DIRECTIONS:
Everything in the listing should be set down exactly, apart from the pictures.

RAW DATA:

****************

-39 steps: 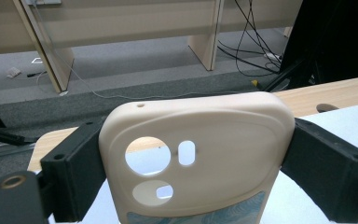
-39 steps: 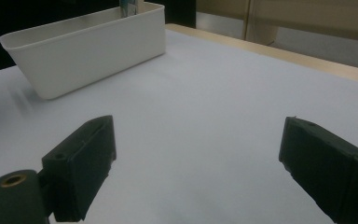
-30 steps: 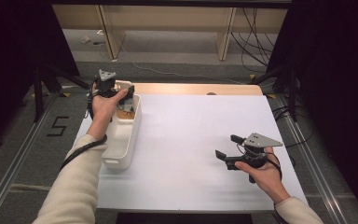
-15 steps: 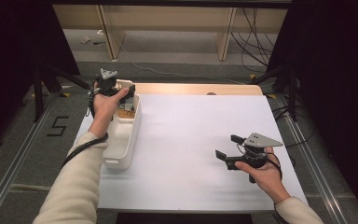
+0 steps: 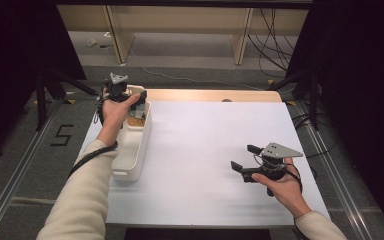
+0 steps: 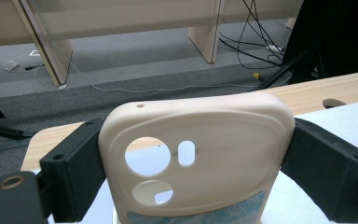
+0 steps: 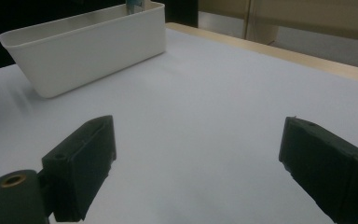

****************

EXERCISE RESULT:
-39 steps: 
-39 steps: 
-30 steps: 
-15 steps: 
+0 steps: 
+0 steps: 
+0 steps: 

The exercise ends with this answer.